Task to carry out: Retype exactly the stretch of lines that begins at the line containing "Give the mask of the orange" and ends at the last line of the data, with no other lines.

[Saved entries]

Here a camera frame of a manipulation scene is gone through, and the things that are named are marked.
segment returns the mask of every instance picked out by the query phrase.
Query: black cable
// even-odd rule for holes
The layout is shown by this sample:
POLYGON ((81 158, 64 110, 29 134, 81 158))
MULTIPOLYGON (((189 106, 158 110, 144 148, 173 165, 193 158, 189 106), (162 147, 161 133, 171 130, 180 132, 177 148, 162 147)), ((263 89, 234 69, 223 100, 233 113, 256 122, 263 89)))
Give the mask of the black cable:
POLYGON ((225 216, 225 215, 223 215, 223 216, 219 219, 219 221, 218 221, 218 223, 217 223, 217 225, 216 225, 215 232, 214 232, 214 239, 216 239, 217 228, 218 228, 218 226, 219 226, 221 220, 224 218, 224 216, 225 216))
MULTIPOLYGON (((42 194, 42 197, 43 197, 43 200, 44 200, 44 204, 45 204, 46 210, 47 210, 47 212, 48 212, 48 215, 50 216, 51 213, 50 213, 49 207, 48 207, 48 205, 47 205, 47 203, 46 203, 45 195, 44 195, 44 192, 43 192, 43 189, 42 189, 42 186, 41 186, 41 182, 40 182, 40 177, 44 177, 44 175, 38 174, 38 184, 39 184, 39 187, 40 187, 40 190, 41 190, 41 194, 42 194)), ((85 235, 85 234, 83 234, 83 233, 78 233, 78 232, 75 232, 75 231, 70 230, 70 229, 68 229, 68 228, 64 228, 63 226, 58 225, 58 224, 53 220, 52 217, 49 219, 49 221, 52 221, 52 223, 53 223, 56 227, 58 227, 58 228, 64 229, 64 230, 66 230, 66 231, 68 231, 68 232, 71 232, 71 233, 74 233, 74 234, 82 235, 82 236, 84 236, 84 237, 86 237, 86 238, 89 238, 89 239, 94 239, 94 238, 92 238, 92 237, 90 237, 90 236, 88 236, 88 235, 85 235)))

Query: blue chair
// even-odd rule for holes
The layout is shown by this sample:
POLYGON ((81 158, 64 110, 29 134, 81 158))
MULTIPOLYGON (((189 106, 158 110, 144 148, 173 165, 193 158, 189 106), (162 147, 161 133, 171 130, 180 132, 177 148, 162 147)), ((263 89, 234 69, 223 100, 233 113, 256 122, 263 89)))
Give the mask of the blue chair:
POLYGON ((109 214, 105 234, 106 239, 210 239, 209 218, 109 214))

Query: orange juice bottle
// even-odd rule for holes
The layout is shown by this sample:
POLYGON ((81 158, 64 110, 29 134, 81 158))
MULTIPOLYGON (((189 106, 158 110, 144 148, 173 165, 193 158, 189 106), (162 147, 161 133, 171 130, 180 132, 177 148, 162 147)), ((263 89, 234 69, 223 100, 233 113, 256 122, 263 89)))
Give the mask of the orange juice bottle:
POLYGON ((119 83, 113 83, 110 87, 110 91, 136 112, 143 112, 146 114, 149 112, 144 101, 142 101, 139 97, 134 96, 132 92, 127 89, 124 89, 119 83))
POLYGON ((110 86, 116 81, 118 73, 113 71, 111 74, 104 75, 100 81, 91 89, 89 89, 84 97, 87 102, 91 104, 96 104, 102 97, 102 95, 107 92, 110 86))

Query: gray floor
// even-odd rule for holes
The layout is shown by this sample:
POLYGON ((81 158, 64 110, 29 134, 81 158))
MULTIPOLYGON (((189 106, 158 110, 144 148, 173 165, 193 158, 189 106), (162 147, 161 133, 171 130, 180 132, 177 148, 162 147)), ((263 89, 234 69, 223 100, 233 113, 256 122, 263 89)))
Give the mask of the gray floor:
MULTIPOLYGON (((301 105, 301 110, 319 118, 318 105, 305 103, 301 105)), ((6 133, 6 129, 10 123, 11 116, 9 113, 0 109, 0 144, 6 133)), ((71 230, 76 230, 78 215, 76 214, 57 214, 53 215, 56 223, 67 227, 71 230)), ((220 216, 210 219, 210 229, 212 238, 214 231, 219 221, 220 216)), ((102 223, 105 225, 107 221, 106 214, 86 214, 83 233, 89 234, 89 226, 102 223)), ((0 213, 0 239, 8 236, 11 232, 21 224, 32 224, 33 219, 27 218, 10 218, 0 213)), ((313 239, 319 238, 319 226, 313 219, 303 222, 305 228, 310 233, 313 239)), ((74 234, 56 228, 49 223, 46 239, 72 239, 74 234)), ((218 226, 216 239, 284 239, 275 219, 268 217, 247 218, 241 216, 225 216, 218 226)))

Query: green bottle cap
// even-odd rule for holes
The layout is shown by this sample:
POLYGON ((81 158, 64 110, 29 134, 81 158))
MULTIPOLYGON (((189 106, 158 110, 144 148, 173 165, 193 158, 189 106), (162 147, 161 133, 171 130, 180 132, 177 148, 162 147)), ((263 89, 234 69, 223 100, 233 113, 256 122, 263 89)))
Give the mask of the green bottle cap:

Answer to the problem:
Give the mask of the orange juice bottle:
POLYGON ((119 83, 113 83, 110 87, 110 91, 136 112, 143 112, 146 114, 149 112, 144 101, 142 101, 139 97, 134 96, 132 92, 127 89, 124 89, 119 83))
POLYGON ((110 86, 116 81, 118 73, 113 71, 111 74, 104 75, 100 81, 91 89, 89 89, 84 97, 87 102, 91 104, 96 104, 102 97, 102 95, 107 92, 110 86))

Query: gray floor
// even-odd rule for holes
The layout is shown by this sample:
POLYGON ((81 158, 64 110, 29 134, 81 158))
MULTIPOLYGON (((189 106, 158 110, 144 148, 173 165, 193 158, 189 106), (162 147, 161 133, 171 130, 180 132, 177 148, 162 147)), ((263 89, 234 69, 223 100, 233 113, 256 122, 263 89)))
Give the mask of the gray floor:
MULTIPOLYGON (((301 105, 301 110, 319 118, 318 105, 305 103, 301 105)), ((6 133, 6 129, 10 123, 11 116, 9 113, 0 109, 0 144, 6 133)), ((71 230, 76 230, 78 215, 76 214, 57 214, 53 215, 56 223, 67 227, 71 230)), ((220 216, 210 219, 210 229, 212 238, 214 231, 219 221, 220 216)), ((102 223, 105 225, 107 221, 106 214, 86 214, 83 233, 89 234, 89 226, 102 223)), ((0 213, 0 239, 8 236, 11 232, 21 224, 32 224, 33 219, 27 218, 10 218, 0 213)), ((313 239, 319 238, 319 226, 313 219, 303 222, 305 228, 310 233, 313 239)), ((74 234, 56 228, 49 223, 46 239, 72 239, 74 234)), ((218 226, 216 239, 284 239, 275 219, 268 217, 247 218, 241 216, 225 216, 218 226)))

Query: green bottle cap
// even-odd rule for holes
The layout is shown by this sample:
POLYGON ((81 158, 64 110, 29 134, 81 158))
MULTIPOLYGON (((189 106, 158 110, 144 148, 173 165, 193 158, 189 106), (162 147, 161 133, 171 130, 180 132, 177 148, 162 147)), ((263 89, 234 69, 223 100, 233 113, 256 122, 263 89)))
Give the mask of the green bottle cap:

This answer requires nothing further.